My favourite painting: Nicholas Coleridge

It’s like an 18th century Lowry, with so many characters, each of them different

Maharana Jagat Singh attending an elephant fight at the Chaugan during Navratri, 1750, by Syaji and Sukha, 25½in by 35in, The Udaipur City Palace Museum, Rajasthan, India

Nicholas Coleridge says:
‘This was the picture that kick-started my love of Indian miniature painting and inspired me to start collecting them. I love the bird’s eye perspective, enabling you to see everything that’s happening, all the action across the courtyard, the colour and life. There are almost 500 figures in the picture—I counted—from the Maharana and his courtiers to the fire dancers and elephant mahouts to the naked sadhus perched on the gate. It’s like an 18th century Lowry, with so many characters, each of them different. It is the most joyful of paintings and I wish it belonged to me.’

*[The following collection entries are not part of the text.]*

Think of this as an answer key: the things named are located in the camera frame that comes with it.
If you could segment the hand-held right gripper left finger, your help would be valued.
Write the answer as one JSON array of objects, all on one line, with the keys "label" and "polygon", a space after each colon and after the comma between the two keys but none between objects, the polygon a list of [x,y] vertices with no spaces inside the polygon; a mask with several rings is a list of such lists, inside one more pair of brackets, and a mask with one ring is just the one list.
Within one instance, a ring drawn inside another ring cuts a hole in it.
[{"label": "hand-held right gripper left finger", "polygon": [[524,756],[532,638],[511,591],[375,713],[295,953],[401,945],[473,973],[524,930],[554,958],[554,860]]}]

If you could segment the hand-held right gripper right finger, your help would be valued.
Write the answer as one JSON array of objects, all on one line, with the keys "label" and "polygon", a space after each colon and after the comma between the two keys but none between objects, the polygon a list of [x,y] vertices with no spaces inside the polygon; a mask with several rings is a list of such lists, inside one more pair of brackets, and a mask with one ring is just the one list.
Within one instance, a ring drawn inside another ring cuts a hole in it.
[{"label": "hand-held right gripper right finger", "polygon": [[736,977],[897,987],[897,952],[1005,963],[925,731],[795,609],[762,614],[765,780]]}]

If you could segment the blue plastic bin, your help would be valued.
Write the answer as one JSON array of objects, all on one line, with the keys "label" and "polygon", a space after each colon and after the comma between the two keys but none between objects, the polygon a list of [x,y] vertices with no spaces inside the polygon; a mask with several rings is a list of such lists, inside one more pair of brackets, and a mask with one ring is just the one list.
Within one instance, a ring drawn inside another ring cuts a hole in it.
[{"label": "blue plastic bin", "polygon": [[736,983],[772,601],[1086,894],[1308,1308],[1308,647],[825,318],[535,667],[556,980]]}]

Nicholas Coleridge is President of Condé Nast International and incoming Chairman of the V&A

John McEwen comments:
‘This painting dates from the year before Jaghat Singh II died and shows the Navratri (‘Nine Nights’) festival at Udaipur. Jagat Singh was famed for his artistic patronage and the Hindu Navratri festival—the most famous takes place in the autumn—vaguely approximates to our harvest festival. In Udaipur, each day of Navratri began with a morning procession to the Chaugan arena led by the Maharana on his stately black horse, accompanied by nobles and attendants. Buffaloes were sacrificed—all but one of their carcases are seen at the bottom of the picture—followed by a fight between two mounted elephants, in this instance, Virabhadra and probably Aradal. The elephants are shown at various stages of the contest.
‘They are controlled by attendants who excite them with goads and firecrackers while a naqqara (drums) and shehnai (mixed instruments) band performs on the bandstand. An audience of courtiers, townspeople and sadhus (holy men) line the walls.
‘Sir Howard Hodgkin, the artist who is also renowned for his collection of Indian paintings, owns the other similarly large collaborative work by Syaji and Sukha for Jagat Singh. He has written: ‘For an artist there are elements of scale, form, and colour that are beyond verbal description. In Indian painting I have found much that for me could be found nowhere else, but I cannot tell you what—I can only metaphorically wave my arms at the pictures—and say look!’ One of his preferences is for elephants, especially when painted so that their ‘wild movement’ appears ‘almost weightless’.